Thursday, November 08, 2007

Civil Wars in Congo -- by Christopher Black

Civil Wars in Congo
by Christopher Black


The so-called Democratic Republic of Congo, formally Zaire, is central to the events of the last 15 years in the region. It is a country of vast size, as large as all of Western Europe, and is rich in resources. It contains large deposits of industrial diamonds, cobalt, copper, columbite-tantalite (or coltan, used to make micro-chips), gold, zinc, manganese, coal, cadmium, and germanium, used to make semi conductors. It has the largest forest reserves in Africa. Its hydroelectric generating potential would meet over half of Africa’s needs. The eastern province of Katanga contains large deposits of these minerals, and the region adjacent to Rwanda and Uganda in the northwest near Lake Kivu contains large deposits of natural gas. The DRC has one third of the world’s supply of diamonds, fifty per cent of its cobalt, eighty per cent of its coltan, and has huge deposits of uranium. Its mineral reserves are a vast treasure and the policies of the western powers, especially the United States of America since the 1960’s withdrawal of Belgium, aim to control those resources for the economic and strategic benefit of itself and its allies.

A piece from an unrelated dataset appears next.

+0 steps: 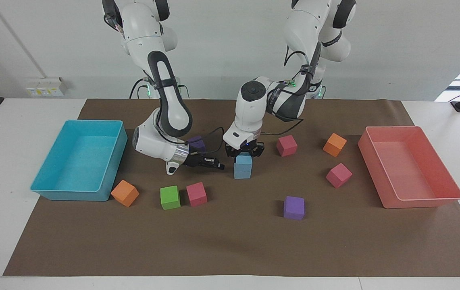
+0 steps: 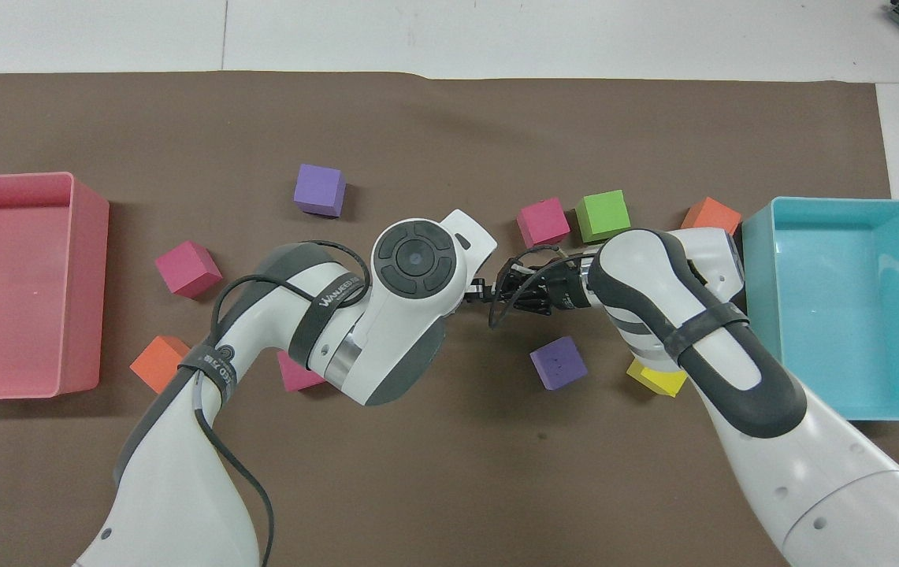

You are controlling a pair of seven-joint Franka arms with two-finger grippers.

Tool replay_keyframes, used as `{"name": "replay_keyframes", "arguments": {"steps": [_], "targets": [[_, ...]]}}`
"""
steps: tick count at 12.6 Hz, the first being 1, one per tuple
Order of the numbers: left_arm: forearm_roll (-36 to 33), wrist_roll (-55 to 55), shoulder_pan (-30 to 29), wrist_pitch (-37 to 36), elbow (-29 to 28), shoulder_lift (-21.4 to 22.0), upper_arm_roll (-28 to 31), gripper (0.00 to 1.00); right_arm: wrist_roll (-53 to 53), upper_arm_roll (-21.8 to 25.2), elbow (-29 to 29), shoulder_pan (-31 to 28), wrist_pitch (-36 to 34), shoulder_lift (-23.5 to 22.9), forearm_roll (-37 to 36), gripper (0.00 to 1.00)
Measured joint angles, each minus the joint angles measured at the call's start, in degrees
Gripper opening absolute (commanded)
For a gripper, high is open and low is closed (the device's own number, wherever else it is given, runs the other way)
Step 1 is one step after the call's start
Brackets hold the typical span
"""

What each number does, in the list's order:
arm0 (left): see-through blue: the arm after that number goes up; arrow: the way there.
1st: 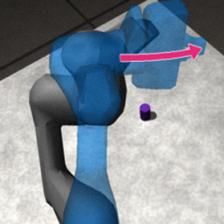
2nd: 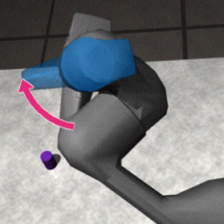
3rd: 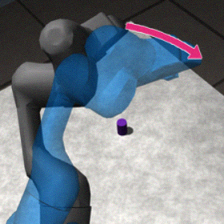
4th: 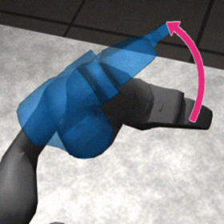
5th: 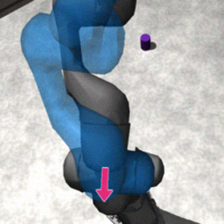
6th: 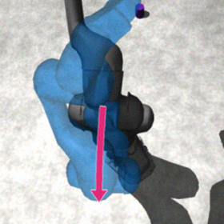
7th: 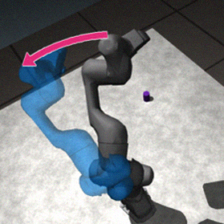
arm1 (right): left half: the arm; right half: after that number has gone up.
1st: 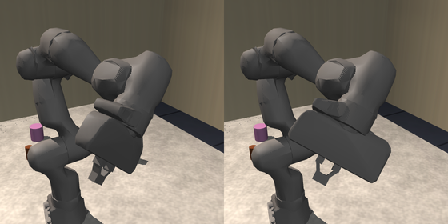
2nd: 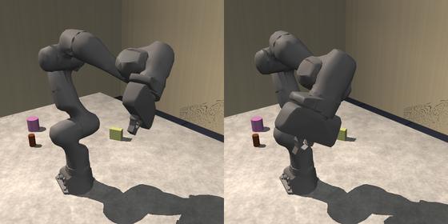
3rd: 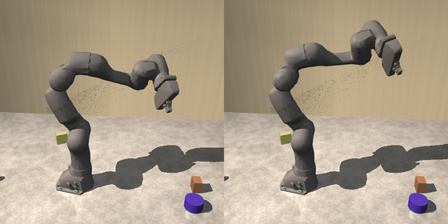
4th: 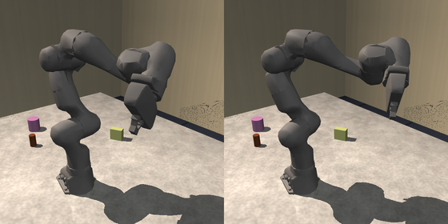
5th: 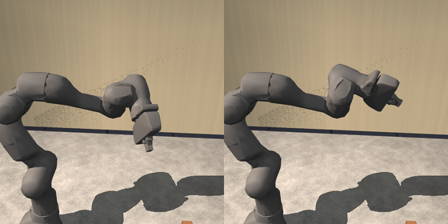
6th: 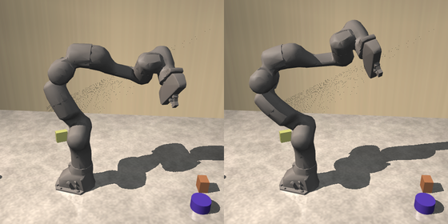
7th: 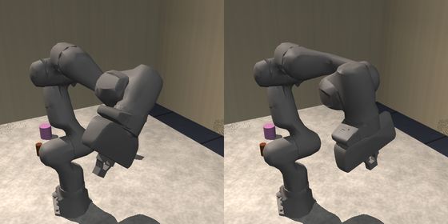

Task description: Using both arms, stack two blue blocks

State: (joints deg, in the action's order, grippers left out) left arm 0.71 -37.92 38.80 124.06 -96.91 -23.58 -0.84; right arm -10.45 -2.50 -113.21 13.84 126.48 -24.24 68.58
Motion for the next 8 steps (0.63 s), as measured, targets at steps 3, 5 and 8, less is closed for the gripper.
{"name": "replay_keyframes", "arguments": {"steps": [3,5,8], "targets": [[0.0,-2.3,0.8,-0.1,0.6,0.0,-0.1,0.19,0.0,0.0,0.0,0.0,0.0,0.0,0.0,0.00],[0.0,-3.0,0.8,-0.1,0.7,0.0,0.0,0.19,0.0,0.0,0.0,0.0,0.0,0.0,0.0,0.00],[0.0,-3.4,0.8,-0.2,0.7,0.0,0.3,0.19,0.0,0.0,0.0,0.0,0.0,0.0,0.0,0.00]]}}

The DRC began its independence in 1961 with the murder of Patrice Lumumba by the Congolese leader Mobutu Sese Seko and his American and Belgian allies, which eliminated the threat of socialism in the region and resulted in the establishment of a one party capitalist dictatorship. His one party system of government by patronage was supported by the Americans until the 1990’s when the Americans decided to remove Mobutu from power. He had become unreliable and was supporting the Hutu forces fighting the US-backed Rwandan Patriotic Front that had invaded Rwanda and taken power there in 1994. In 1990 the “winds of change” coming from Eastern Europe had already affected Mobutu’s grip on power, and he was forced to change the constitution permitting opposition political parties. Prior to that, his Popular Movement of the Revolution party (MPR) controlled the country without opposition. He agreed to conduct multiparty elections and the Transitional Constitution Act of 1994 provided for the country’s conversion to a democratic government. However, Mobutu was very slow to act on these commitments and the west, particularly the United States, could not wait for or rely on the use of multiparty democracy to divide the country into the easily controlled parts they wished to create. There was too much money to be made, and there were strategic interests at stake. They decided to eliminate Mobutu more quickly—and more violently—than elections could.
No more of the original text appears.